Irish Protestant clergyman and writer (1780–1824)

Charles Robert Maturin, also known as C. R. Maturin (25 September 1780 – 30 October 1824), was an Irish Protestant clergyman (ordained in the Church of Ireland) and a writer of Gothic plays and novels. His best known work is the novel Melmoth the Wanderer, published in 1820 which made a great impact on writers such as Balzac, Baudelaire and Poe.

==Early life==
Maturin was descended from Huguenot émigrés who left France and found shelter in Ireland in the anti-Protestant persecution which followed the revocation of the Edict of Nantes in the late seventeenth century. One of these descendants was Gabriel Jacques Maturin, who became Dean of St Patrick's Cathedral, Dublin after Jonathan Swift in 1745. Charles Robert Maturin was born in Dublin and attended Trinity College. Shortly after being ordained as curate of Loughrea, County Galway, in 1803, he moved back to Dublin as curate of St Peter's Church. He lived in York Street with his father William, a Post Office official, and his mother, Fedelia Watson, and married on 7 October 1804 the acclaimed singer Henrietta Kingsbury. On 7 October 1803, Maturin and Kingsbury were involved in a marriage settlement, in which Maturin was noted as living in Banagher in the King's County (modern-day County Offaly) at the time.

In January 1805, Maturin acted as a witness to a deed in which his father William signed a lease taking on a property on the south side of York Street, Dublin for 50 years from one "James Switsir of the City of Kilkenny". The transaction had been made "in Consideration of the Sum of £500 to (Switsir) partly paid, and partly secured to be paid, by William Maturin". In March 1805, William sub-leased the same property to a "Patrick Sharkey, Doctor of Physic", and in May 1805 took out another lease on a separate property on the north side of "Fitzwilliams Street", Dublin. Further property dealings were made in subsequent years by William Maturin concerning property on Lower Mount Street, Dublin.

In a deed of assignment from August 1810, William assigned to his son Charles a property on the north side of York Street, "in Consideration of the sum of £900 to him in hand paid by said Charles [...] and in Consideration of being released from a sum of £500 then due on foot of a mortgage therein recited." This may be evidence of Charles having released his father from the earlier Switsir lease of 1805. The deed went on to further clarify that Charles Maturin "did thereby for himself, his Executors, Administrators and Assigns for Ever remise, release and Discharge the said William Maturin of, and from, the therein and hereinbefore mentioned sum of £500 due on the Mortgage [...] and from all Interest due, and to grow due, thereon". The £900 that Charles paid to his father was in fact trust money from his marriage settlement, which his trustees legally advanced to him in a Deed of Trust dated 1 August 1810.

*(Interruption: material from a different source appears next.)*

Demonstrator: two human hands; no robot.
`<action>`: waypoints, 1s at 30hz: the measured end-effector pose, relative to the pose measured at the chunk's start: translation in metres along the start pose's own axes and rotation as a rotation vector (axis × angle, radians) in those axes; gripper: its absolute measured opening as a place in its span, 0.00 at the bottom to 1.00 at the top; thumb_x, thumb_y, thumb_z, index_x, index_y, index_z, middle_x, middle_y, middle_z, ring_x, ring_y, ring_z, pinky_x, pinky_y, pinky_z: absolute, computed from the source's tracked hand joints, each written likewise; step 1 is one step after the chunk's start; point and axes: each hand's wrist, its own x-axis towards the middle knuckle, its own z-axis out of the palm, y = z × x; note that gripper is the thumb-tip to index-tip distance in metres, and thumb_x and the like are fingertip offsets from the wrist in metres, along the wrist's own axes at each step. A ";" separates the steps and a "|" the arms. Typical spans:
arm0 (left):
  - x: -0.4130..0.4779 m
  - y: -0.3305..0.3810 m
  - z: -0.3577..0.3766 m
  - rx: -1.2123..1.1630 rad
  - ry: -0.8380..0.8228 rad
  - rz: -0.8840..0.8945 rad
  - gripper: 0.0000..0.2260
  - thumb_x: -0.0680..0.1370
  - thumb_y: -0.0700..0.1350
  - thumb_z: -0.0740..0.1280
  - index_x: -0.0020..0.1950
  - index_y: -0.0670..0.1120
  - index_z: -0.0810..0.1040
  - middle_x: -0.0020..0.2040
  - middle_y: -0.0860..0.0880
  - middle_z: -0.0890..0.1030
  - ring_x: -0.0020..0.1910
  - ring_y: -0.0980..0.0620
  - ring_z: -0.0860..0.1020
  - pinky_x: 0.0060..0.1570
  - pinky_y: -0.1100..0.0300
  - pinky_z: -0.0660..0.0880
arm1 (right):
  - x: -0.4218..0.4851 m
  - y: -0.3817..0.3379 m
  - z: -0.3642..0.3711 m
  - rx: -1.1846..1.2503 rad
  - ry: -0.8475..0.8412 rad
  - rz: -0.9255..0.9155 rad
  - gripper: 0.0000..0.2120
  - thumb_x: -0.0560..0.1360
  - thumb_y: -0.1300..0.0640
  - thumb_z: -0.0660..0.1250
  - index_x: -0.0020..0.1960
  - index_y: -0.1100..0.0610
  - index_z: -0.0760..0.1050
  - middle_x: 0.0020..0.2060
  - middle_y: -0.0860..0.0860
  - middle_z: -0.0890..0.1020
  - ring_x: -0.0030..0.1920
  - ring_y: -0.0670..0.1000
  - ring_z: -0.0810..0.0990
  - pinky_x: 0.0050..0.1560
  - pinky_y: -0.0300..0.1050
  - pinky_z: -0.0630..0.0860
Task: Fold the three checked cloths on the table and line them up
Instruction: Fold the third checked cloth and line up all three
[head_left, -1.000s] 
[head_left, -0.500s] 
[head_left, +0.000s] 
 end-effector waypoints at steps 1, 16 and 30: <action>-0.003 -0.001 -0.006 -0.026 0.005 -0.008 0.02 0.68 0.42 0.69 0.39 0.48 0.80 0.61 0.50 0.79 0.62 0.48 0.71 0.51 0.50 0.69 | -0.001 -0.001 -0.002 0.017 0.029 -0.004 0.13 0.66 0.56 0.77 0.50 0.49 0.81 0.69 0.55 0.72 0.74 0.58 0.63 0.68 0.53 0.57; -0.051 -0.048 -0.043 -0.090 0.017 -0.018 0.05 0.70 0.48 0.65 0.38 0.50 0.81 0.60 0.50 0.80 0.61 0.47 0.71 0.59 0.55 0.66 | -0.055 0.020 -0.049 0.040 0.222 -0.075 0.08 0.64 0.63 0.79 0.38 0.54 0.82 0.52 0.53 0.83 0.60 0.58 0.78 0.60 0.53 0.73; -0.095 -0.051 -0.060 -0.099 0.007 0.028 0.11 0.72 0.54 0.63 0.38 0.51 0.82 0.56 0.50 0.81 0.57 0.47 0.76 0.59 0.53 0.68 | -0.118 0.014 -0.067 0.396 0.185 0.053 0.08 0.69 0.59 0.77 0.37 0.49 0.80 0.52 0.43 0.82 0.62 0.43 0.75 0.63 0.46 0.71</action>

Maturin registered a Deed of Annuity between himself and a "Catherine Rhames of the City of Dublin, Widow" in August 1812 in which it specified Rhames was to receive one annuity of fifty pounds seven shillings and three pence sterling "for and during the Natural life of the said Charles Robert Maturin, payable half yearly [...] over and above all deductions whatsoever, at the Royal Exchange in the City of Dublin or at such other place or places in the said City as She or they shall Appoint for that purpose." It is unclear who the woman was, or what her relationship with Maturin had been.

== Works ==
His first three works were Gothic novels published under the pseudonym Dennis Jasper Murphy, and were critical and commercial failures. They did, however, catch the attention of Sir Walter Scott, who recommended Maturin's work to Lord Byron. With their help, Maturin's play Bertram was staged in 1816 at the Drury Lane for 22 nights, with Edmund Kean starring in the lead role as Bertram. Financial success, however, eluded Maturin, as the play's run coincided with his father's unemployment and another relative's bankruptcy, both of them assisted by the fledgling writer. To make matters worse, Samuel Taylor Coleridge publicly denounced the play as dull and loathsome, and "melancholy proof of the depravation of the public mind", going nearly so far as to decry it as atheistic.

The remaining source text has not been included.